In the week since Bourbon County Clerk Susan E. Walker filed suit to block the recall petition against her, the lawsuit has narrowed substantially. As of May 28, Walker has dismissed the three recall committee members as defendants, withdrawn her emergency request to stop signature-gathering, and re-cast the case as a narrower procedural challenge against the County Attorney. The recall petition continues to be circulated.
For background on the original filing, see the prior story: Clerk Sues to Block Her Recall.
What changed since the original story:
- Who is still being sued. Only Bourbon County Attorney James Crux remains a defendant. The three recall committee members — Kyle R. Parks, Kevin Wagner, and Lyle K. Owenby — have been dropped.

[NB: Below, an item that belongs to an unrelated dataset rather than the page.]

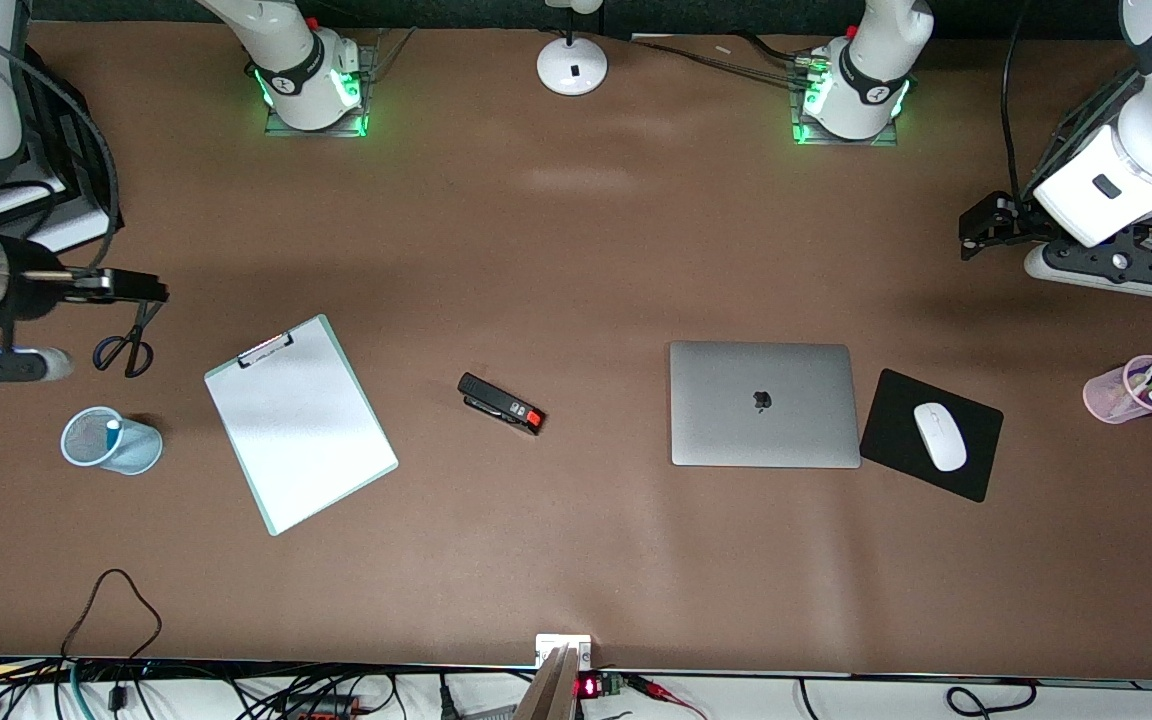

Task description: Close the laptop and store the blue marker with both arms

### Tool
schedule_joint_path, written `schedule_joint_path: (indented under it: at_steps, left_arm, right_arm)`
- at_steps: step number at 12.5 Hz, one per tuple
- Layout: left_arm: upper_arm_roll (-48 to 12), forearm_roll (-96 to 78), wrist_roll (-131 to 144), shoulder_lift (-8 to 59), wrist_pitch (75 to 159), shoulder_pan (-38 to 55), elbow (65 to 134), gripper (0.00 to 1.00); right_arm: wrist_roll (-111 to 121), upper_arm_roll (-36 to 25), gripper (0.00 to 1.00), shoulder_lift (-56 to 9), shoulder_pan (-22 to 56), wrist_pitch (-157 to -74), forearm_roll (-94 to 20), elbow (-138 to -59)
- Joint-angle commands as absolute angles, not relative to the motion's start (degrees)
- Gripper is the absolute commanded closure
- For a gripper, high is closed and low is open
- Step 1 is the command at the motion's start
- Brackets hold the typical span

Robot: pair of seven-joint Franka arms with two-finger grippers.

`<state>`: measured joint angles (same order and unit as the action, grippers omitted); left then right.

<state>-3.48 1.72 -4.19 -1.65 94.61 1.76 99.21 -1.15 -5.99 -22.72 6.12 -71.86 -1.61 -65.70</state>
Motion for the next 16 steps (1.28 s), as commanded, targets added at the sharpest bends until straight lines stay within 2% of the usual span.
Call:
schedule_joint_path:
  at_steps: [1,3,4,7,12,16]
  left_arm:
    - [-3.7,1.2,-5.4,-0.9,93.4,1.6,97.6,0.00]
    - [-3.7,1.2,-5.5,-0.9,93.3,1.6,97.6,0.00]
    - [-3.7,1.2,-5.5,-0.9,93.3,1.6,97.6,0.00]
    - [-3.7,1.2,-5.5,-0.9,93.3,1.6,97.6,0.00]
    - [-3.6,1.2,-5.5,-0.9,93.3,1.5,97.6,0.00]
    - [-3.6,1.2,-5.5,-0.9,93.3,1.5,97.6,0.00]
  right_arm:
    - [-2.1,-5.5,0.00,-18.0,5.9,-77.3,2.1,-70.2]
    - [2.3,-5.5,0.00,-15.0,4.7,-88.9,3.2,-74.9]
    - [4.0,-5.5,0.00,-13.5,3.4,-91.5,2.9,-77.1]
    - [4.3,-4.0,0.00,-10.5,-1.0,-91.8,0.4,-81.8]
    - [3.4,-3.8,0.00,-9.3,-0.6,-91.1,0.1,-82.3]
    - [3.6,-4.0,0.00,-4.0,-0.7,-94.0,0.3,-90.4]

- What Walker is no longer asking for. She has withdrawn her request for a Temporary Restraining Order, the emergency court order she had been seeking to stop the petition from being circulated.
- What Walker is still asking for. She still wants the court to declare the recall petition legally invalid (because, she says, the County Attorney never issued the written sufficiency determination required by K.S.A. 25-4322(b) for the version now being circulated), and to block any certification of signatures and any recall election based on the petition.
Timeline since the original story:
- May 22 — Walker filed her original petition and an application for an ex parte temporary restraining order (an emergency order issued without first hearing from the other side) asking the court to halt signature-gathering immediately. The recall committee members were named as defendants alongside County Attorney Crux.
- On or around May 26 — While no written order is shown on public site, it appears the court denied the original ex parte TRO request. The denial is referenced in Walker’s later filing. Her counsel writes that an email “notified Defendant Crux the Court rejected Plaintiff’s request for an ex parte TRO” and asked about scheduling a hearing.
- May 26 — Walker filed an amended TRO application (25 pages, up from 17), expanding her irreparable-harm claims. The new filing alleges that “members of the public are photographing Plaintiff and her family to post online with untrue claims,” and that circulation of the petition “causes continuing irreparable harm to the Plaintiff’s ability to perform her duties as Bourbon County Clerk.”
- May 27 — Attorney Patrick B. Hughes of Adams Jones Law Firm in Wichita entered an appearance for defendant Kevin Wagner.
- May 27 — Wagner filed a motion to strike Walker’s entire petition under Kansas’s anti-SLAPP statute, K.S.A. 60-5320. Anti-SLAPP (Strategic Lawsuit Against Public Participation) laws protect against lawsuits that target their protected speech, petitioning, or association on public issues. Notably the law shifts attorney fees to the losing plaintiff.
- May 28 — Walker filed an amended petition (20 pages, down from 28) removing the three recall committee members as defendants. Only County Attorney Crux remains. The new filing drops the request to stop circulation of the recall petition. Instead it only asks the court to declare the petition invalid and block any steps that would occur after collecting signatures.
- May 28 — Walker filed a Motion to Dismiss Defendant Recall Committee formally dropping Parks, Wagner, and Owenby. The motion states plainly: “Plaintiff withdraws and will not argue its motions for a temporary restraining order restraining Defendant Recall Committee’s recall petition from being circulated.”
Where things stand:
The case is now significantly narrower and no longer names the people who filed the recall petition. Walker also no longer seeking to stop signature-gathering. What remains is a procedural dispute between the county clerk and the county attorney over whether the recall petition was properly approved for circulation in the first place.
Since Wagner’s anti-SLAPP motion was filed before Walker’s pivot, it isn’t clear if Wagner’s motion just goes away or if it still requires a ruling.
County Attorney Crux, the only remaining defendant, has yet to file any type of response.
Court filings cited above are public records. Descriptions of communications between counsel and individual defendants come from Walker’s own court filings and have not been independently confirmed. FortScott.biz will continue to follow the case.